▼▼▼

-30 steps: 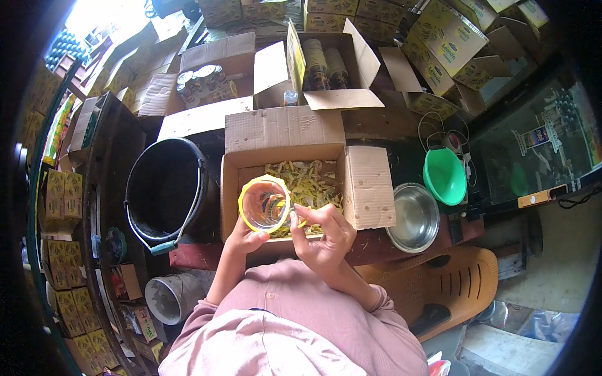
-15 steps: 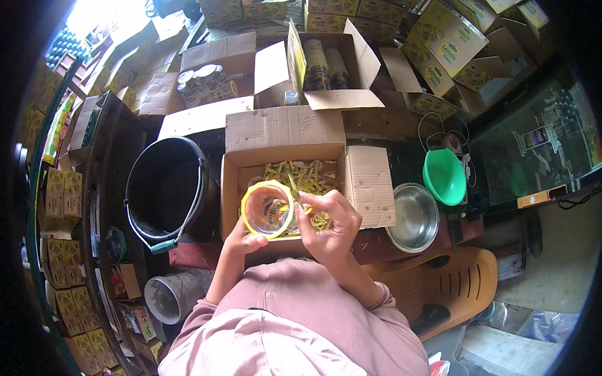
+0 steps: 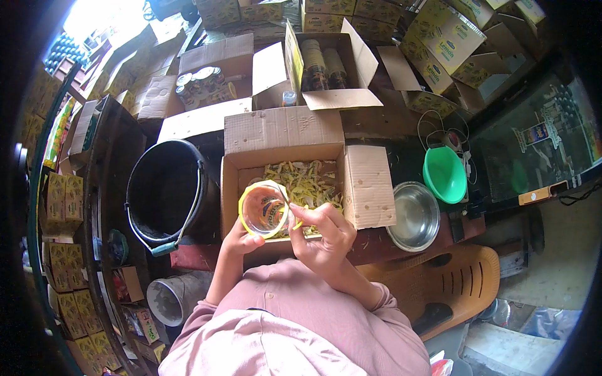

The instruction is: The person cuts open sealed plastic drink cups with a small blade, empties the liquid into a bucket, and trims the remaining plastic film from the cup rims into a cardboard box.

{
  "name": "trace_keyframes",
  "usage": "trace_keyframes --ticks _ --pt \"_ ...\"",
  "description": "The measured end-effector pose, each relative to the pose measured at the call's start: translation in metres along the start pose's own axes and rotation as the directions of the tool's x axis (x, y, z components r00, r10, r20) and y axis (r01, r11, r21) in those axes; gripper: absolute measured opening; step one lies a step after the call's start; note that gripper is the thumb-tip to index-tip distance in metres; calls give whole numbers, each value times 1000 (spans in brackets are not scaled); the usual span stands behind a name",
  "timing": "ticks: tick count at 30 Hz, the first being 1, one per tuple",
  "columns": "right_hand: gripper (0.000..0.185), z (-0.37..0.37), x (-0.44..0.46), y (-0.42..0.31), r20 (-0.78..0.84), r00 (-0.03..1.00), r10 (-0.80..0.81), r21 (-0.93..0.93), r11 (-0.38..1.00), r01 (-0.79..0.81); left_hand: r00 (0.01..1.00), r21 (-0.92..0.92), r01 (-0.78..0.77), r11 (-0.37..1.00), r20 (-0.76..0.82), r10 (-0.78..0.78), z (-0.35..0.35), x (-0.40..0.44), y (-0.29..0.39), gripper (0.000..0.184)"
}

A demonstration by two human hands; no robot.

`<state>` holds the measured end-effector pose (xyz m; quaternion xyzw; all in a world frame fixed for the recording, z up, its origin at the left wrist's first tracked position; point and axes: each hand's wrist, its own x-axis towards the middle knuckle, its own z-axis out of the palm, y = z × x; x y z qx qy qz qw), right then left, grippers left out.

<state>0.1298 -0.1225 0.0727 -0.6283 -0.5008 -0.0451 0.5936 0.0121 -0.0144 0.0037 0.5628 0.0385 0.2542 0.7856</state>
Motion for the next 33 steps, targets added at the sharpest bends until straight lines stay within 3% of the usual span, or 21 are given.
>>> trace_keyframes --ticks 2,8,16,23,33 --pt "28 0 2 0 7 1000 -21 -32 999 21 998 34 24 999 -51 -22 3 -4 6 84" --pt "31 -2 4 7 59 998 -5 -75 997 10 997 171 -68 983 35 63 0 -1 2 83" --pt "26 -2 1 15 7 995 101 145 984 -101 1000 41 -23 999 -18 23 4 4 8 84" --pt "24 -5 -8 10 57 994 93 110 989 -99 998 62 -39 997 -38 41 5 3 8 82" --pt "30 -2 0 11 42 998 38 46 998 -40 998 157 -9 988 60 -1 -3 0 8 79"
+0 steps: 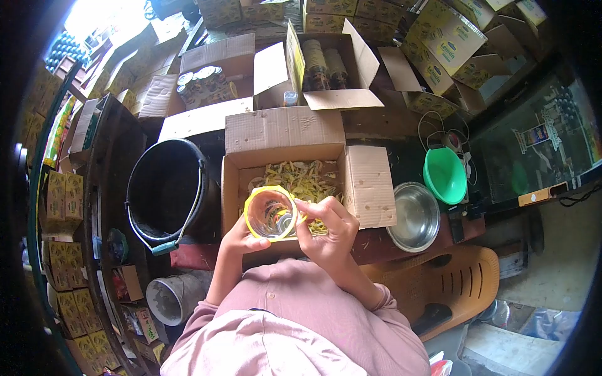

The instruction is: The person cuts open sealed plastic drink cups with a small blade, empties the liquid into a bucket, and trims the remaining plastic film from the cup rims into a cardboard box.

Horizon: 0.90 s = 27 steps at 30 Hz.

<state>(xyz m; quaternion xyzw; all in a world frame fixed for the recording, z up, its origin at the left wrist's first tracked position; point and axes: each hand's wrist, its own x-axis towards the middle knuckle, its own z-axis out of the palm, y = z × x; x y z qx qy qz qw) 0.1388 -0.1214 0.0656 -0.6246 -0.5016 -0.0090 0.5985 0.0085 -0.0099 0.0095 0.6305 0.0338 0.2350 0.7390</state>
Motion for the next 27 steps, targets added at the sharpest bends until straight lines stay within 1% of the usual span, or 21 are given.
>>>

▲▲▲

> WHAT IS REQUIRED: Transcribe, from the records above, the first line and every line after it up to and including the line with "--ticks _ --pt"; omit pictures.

> SOLUTION TO THIS PROBLEM:
-30 steps: 
-15 steps: 
+0 steps: 

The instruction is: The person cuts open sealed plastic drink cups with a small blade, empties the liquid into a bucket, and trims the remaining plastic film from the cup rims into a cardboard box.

{
  "name": "trace_keyframes",
  "usage": "trace_keyframes --ticks _ --pt \"_ ...\"",

This answer is complete as it stands.